Problem statement:
Copy out every line of the data exactly; do not include the images.

Content starts

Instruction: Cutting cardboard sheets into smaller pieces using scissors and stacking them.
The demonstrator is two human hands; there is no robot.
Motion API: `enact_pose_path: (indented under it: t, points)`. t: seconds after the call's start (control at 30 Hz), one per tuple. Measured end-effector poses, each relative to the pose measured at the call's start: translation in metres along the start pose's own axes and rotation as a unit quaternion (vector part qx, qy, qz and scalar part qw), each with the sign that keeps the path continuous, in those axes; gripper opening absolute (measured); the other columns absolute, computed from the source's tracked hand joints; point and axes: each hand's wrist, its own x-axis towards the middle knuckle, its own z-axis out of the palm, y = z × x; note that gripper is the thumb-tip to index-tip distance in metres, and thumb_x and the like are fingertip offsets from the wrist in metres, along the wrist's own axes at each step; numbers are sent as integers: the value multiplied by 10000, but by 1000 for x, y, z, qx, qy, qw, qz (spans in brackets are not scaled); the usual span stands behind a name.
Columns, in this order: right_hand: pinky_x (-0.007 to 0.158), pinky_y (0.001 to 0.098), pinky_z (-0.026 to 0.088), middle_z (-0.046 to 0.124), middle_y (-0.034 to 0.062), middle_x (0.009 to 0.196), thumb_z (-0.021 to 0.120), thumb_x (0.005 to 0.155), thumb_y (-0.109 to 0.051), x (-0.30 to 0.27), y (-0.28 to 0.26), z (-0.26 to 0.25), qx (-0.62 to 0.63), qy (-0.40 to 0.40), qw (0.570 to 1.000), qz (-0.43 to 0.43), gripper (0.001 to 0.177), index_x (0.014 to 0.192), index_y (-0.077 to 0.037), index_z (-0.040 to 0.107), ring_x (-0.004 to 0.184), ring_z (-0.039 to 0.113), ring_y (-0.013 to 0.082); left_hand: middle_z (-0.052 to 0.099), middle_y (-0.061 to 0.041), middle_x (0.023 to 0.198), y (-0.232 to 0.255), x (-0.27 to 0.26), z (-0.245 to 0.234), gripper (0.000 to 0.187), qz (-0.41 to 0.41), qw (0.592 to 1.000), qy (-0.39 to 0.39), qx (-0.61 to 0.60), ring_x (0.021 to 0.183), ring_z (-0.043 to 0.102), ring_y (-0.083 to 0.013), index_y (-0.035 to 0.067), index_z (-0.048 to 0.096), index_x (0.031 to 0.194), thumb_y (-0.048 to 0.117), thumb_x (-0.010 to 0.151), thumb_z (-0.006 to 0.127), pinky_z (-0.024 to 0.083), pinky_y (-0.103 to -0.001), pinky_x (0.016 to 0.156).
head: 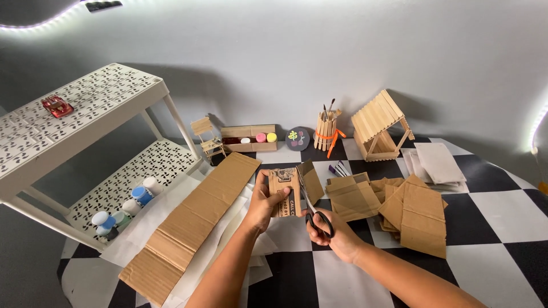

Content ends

Solution to this task:
Instruction: Cutting cardboard sheets into smaller pieces using scissors and stacking them.
The demonstrator is two human hands; there is no robot.
Motion API: `enact_pose_path: (indented under it: t, points)`. t: seconds after the call's start (control at 30 Hz), one per tuple. Measured end-effector poses, each relative to the pose measured at the call's start: translation in metres along the start pose's own axes and rotation as a unit quaternion (vector part qx, qy, qz and scalar part qw), each with the sign that keeps the path continuous, in those axes; gripper opening absolute (measured); the other columns absolute, computed from the source's tracked hand joints; point and axes: each hand's wrist, its own x-axis towards the middle knuckle, its own z-axis out of the palm, y = z × x; note that gripper is the thumb-tip to index-tip distance in metres, and thumb_x and the like are fingertip offsets from the wrist in metres, along the wrist's own axes at each step; numbers are sent as integers: the value multiplied by 10000, but by 1000 for x, y, z, qx, qy, qw, qz (spans in brackets are not scaled); the usual span stands behind a name.
Columns, in this order: right_hand: pinky_x (-0.007 to 0.158), pinky_y (0.001 to 0.098), pinky_z (-0.026 to 0.088), middle_z (-0.046 to 0.124), middle_y (-0.034 to 0.062), middle_x (0.009 to 0.196), thumb_z (-0.021 to 0.120), thumb_x (0.005 to 0.155), thumb_y (-0.109 to 0.051), x (-0.30 to 0.27), y (-0.28 to 0.26), z (-0.26 to 0.25), qx (-0.62 to 0.63), qy (-0.40 to 0.40), qw (0.570 to 1.000), qz (-0.43 to 0.43), gripper (0.001 to 0.177), index_x (0.014 to 0.192), index_y (-0.077 to 0.037), index_z (-0.040 to 0.107), ring_x (-0.004 to 0.184), ring_z (-0.039 to 0.113), ring_y (-0.013 to 0.082); left_hand: middle_z (-0.052 to 0.099), middle_y (-0.061 to 0.041), middle_x (0.023 to 0.198), y (-0.232 to 0.255), x (-0.27 to 0.26), z (-0.245 to 0.234), gripper (0.000 to 0.187), qz (-0.41 to 0.41), qw (0.592 to 1.000), qy (-0.39 to 0.39), qx (-0.61 to 0.60), ring_x (0.021 to 0.183), ring_z (-0.043 to 0.102), ring_y (-0.083 to 0.013), index_y (-0.035 to 0.067), index_z (-0.048 to 0.096), index_x (0.031 to 0.194), thumb_y (-0.048 to 0.117), thumb_x (-0.010 to 0.151), thumb_z (-0.006 to 0.127), pinky_z (-0.024 to 0.083), pinky_y (-0.103 to -0.001), pinky_x (0.016 to 0.156).
head: 

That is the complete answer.